E’ un invito a non cedere alla paura, alla rassegnazione, o disperazione… “poiché la mano del Signore si poserà su questo monte” di dolore. Mentre vediamo immagini di distruzione, leggiamo notizie agghiaccianti, intenzioni di odio e di distruzione, custodiamo questa Parola, non per illuderci, ma per sostenere con la preghiera chi si prodiga per la pace, per confidare in Colui che vuole salvezza e pace per l’umanità, per tutti i suoi figli, in Dio.

L’invito che ci viene da Dio va oltre a non temere la violenza e la morte, la fine di tutto. E’ un invito a festa, e non è una mancanza di sensibilità e di rispetto per tanta sofferenza, tristezza e pianto. No, Dio vuole per noi davvero una festa, e precisamente un banchetto di nozze, perché sposando noi, “cattivi e buoni”, ci vuole sposare con il Suo Figlio, non solo commensali, e così prepara ogni cosa.

Perché proprio un banchetto? Perché quando invitiamo qualcuno  ad un banchetto, non è per dargli da mangiare e bene, cosa bella e buona. Invitare qualcuno significa farlo entrare nella propria familiarità, offrigli, amicizia. E’ condivisione di se stessi, è confidenza del cuore! Se si vuole tenere distante qualcuno, non  lo si invita mai a tavola. Quindi Dio vuole dare qualcosa di sé, molto di più di “grasse vivande, cibi eccellenti e raffinati, cibi succulenti”.

Ma ecco il rischio di deludere chi ci invita, e il rifiuto ci è facile.
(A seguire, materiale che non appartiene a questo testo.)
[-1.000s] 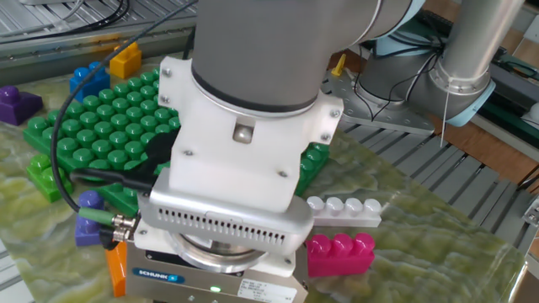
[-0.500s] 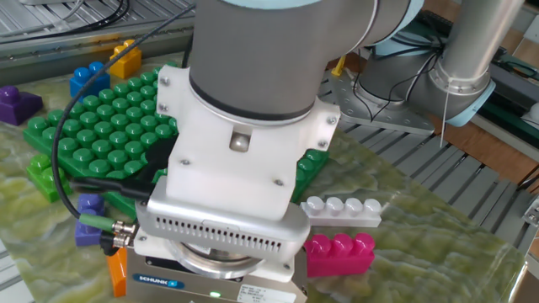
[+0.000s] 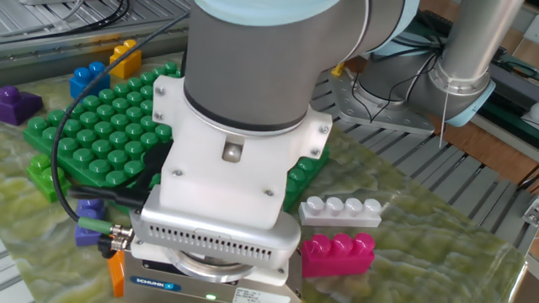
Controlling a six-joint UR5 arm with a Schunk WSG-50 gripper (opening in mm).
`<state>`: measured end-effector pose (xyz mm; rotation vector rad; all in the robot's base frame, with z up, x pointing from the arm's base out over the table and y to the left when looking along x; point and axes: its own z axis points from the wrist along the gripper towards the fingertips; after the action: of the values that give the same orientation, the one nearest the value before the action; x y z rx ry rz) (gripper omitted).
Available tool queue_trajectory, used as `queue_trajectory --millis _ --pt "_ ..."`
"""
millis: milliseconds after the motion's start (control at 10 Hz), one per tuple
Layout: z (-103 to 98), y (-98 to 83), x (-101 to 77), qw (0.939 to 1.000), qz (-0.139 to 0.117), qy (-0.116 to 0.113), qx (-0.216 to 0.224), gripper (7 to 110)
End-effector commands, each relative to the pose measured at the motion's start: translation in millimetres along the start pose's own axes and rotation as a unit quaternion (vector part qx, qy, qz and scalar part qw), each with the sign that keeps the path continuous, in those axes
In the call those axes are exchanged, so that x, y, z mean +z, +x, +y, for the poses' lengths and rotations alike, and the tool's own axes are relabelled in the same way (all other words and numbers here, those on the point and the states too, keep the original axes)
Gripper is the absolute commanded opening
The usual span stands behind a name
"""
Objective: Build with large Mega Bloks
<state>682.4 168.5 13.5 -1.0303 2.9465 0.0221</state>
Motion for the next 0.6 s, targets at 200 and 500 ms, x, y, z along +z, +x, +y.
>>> queue_trajectory --millis 200,500 --pt "-0.9 1.1 4.9 1.0 -0.001 -0.003 0.005 66" --pt "1.5 -2.1 7.5 0.9999 -0.003 -0.005 0.01 66"
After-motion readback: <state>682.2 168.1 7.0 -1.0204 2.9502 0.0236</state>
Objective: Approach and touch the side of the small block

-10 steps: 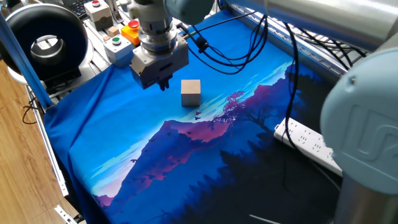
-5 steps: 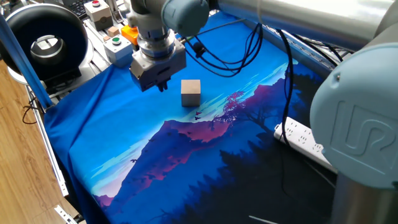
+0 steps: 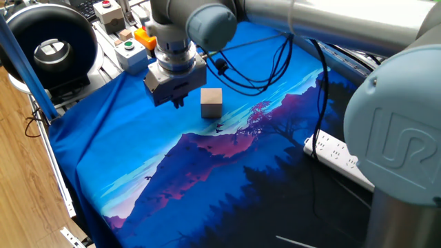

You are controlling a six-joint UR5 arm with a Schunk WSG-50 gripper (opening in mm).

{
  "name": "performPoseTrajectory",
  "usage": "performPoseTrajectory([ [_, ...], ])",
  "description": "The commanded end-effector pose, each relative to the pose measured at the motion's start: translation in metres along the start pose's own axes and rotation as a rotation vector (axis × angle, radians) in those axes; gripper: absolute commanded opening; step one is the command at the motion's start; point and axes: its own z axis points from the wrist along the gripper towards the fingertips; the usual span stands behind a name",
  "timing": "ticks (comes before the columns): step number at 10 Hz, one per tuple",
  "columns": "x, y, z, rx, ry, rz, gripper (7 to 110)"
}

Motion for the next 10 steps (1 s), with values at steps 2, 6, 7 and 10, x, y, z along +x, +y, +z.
performPoseTrajectory([
  [2, -0.015, -0.014, -0.001, -0.011, -0.045, 0.12, 7],
  [6, -0.024, -0.033, 0.009, -0.047, -0.069, 0.092, 7],
  [7, -0.026, -0.034, 0.012, -0.054, -0.077, 0.081, 7],
  [10, -0.025, -0.028, 0.019, -0.064, -0.094, 0.076, 7],
])
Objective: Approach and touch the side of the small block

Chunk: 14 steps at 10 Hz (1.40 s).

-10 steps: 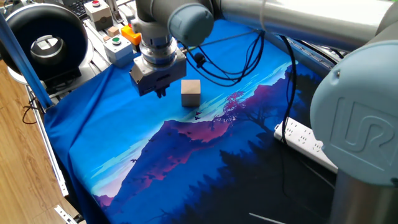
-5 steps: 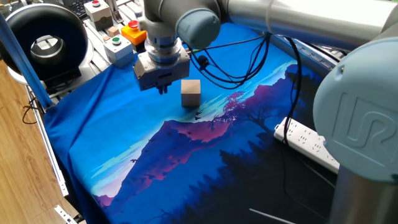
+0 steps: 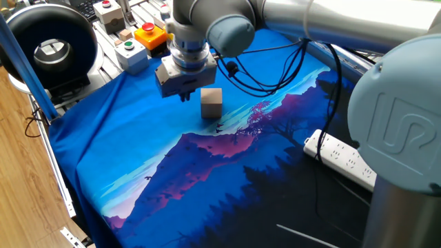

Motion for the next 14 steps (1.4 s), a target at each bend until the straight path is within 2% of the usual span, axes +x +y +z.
performPoseTrajectory([
  [1, -0.001, 0.001, 0.011, -0.023, -0.031, -0.012, 7],
  [3, 0.003, -0.002, 0.014, -0.026, -0.032, -0.033, 7],
  [5, 0.011, -0.004, 0.013, -0.023, -0.001, -0.043, 7],
  [6, 0.013, -0.01, 0.014, 0.0, -0.003, -0.052, 7],
  [7, 0.014, -0.018, 0.016, 0.031, -0.011, -0.058, 7],
  [10, 0.006, -0.059, 0.013, 0.21, -0.038, -0.135, 7],
  [11, 0.005, -0.059, 0.013, 0.214, -0.038, -0.129, 7],
  [12, 0.006, -0.044, 0.016, 0.151, -0.039, -0.096, 7],
  [13, 0.006, -0.044, 0.016, 0.15, -0.042, -0.096, 7],
  [14, 0.021, -0.016, 0.019, 0.037, 0.015, -0.063, 7],
])
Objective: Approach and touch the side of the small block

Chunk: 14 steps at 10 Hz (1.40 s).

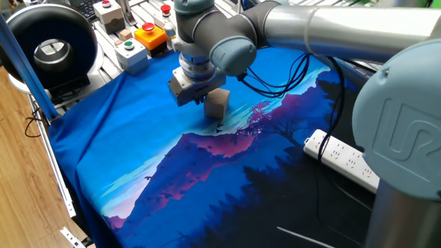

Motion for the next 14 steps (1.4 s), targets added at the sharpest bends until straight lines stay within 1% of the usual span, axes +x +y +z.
performPoseTrajectory([
  [1, 0.021, 0.046, -0.008, -0.194, 0.096, 0.058, 7],
  [2, 0.016, 0.048, -0.017, -0.233, 0.1, 0.045, 7],
  [3, 0.017, 0.047, -0.03, -0.263, 0.132, 0.043, 7],
  [4, 0.025, 0.051, -0.053, -0.303, 0.206, 0.064, 7],
  [5, 0.02, 0.038, -0.062, -0.238, 0.182, 0.052, 7],
  [6, 0.017, 0.009, -0.073, -0.121, 0.15, -0.021, 7],
  [7, 0.019, 0.013, -0.096, -0.125, 0.148, -0.007, 7],
  [8, 0.022, 0.02, -0.123, -0.132, 0.167, -0.004, 7],
  [9, 0.019, 0.026, -0.133, -0.142, 0.16, -0.009, 7],
  [10, 0.012, 0.029, -0.129, -0.149, 0.131, -0.014, 7],
  [12, -0.002, 0.026, -0.118, -0.133, 0.07, -0.028, 7],
  [13, -0.003, 0.027, -0.118, -0.136, 0.064, -0.04, 7],
  [14, -0.002, 0.027, -0.118, -0.135, 0.069, -0.049, 7],
])
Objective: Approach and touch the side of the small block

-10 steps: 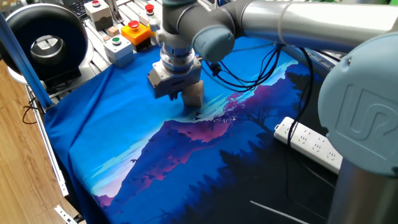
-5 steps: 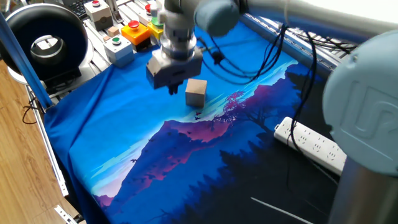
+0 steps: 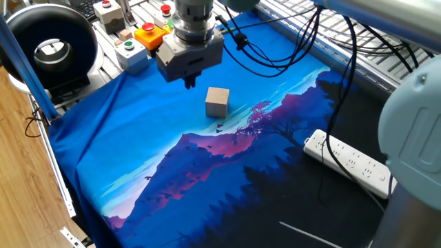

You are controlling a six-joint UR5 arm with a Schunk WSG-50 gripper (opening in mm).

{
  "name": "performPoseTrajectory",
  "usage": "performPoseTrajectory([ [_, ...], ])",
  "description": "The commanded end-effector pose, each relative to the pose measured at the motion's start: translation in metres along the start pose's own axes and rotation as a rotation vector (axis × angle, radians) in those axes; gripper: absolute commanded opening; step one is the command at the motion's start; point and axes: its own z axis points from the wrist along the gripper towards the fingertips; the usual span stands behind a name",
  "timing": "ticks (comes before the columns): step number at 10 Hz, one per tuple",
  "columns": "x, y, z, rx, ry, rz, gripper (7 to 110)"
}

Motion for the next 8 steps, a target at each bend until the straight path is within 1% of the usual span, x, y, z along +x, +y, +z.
performPoseTrajectory([
  [1, -0.005, 0.003, -0.005, -0.005, -0.022, -0.022, 7],
  [3, -0.004, 0.004, -0.005, -0.005, -0.011, -0.033, 7],
  [4, -0.006, 0.003, -0.005, 0.005, -0.01, -0.052, 7],
  [5, -0.01, 0.004, -0.005, 0.003, -0.016, -0.075, 7],
  [6, -0.014, 0.002, -0.006, 0.013, -0.023, -0.097, 7],
  [7, -0.019, 0.001, -0.006, 0.013, -0.022, -0.118, 7],
  [8, -0.02, 0.006, -0.006, 0.007, -0.019, -0.133, 7],
])
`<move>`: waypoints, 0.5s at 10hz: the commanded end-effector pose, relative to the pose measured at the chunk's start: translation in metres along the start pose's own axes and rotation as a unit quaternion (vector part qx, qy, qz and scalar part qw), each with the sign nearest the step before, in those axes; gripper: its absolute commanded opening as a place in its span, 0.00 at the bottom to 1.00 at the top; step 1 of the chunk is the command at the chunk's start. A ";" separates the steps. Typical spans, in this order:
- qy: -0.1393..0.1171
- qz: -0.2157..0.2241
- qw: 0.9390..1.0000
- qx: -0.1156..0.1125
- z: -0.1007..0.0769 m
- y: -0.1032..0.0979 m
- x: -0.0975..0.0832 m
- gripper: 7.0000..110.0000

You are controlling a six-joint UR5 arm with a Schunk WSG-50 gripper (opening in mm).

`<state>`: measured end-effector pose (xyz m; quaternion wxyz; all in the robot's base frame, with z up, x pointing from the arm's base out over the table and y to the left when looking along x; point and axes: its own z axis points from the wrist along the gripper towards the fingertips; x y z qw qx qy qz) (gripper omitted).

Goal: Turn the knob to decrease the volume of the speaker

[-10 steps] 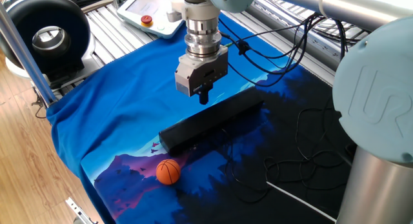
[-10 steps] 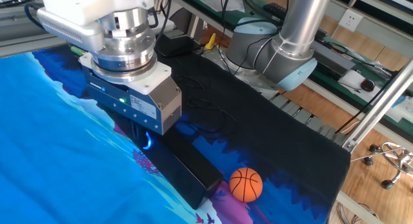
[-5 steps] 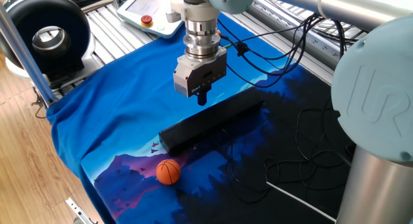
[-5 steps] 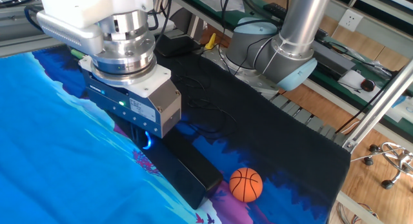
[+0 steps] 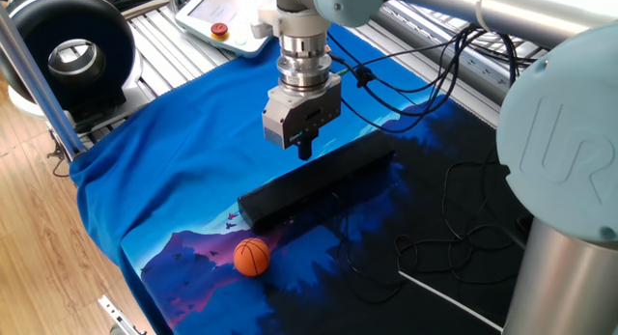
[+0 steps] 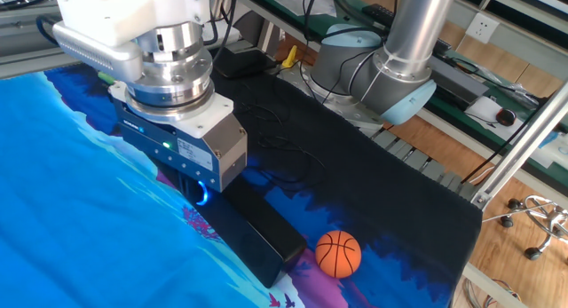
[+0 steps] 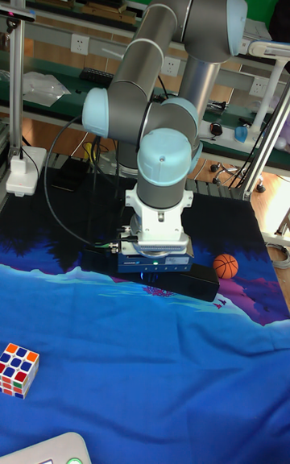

Acquista sapore amaro la nostra vita quando diciamo di no per tanti motivi, cerchiamo di addolcirla o di sfamarci in modo magro e triste. Il Signore non  demorde e fa chiamare, come dicevo, “cattivi e buoni” in quella sala. Può essere immagine anche della Chiesa,  la nostra chiesa, dove mi ritrovo anch’io, non so da quale parte, ma ci sono. Questa è buona notizia! Ringrazio.

Noi abbiamo raccolto l’invito, anche stamattina, no? Ma, indossiamo l’abito della festa, l’abito nuziale? Che non è l’abito da cerimonia, quello esteriore. E’ quello interiore. Ecco perché i servi, nella parabola narrata, non si sono accorti. Dice Sant’Agostino che quell’abito interiore è la carità! E precisamente così scrive: “voi siete già dentro la Chiesa, vi siete già accostati al banchetto, ma non avete ancora l’abito da indossare in onore dello sposo, poiché andate ancora in cerca dei vostri interessi, non di quelli di Cristo”. Contrariamente a quello che si dice, per una volta tanto, forse è il caso che guardiamo come siamo venuti in Chiesa stamane, come siamo vestiti! Non esteriormente, ma dentro!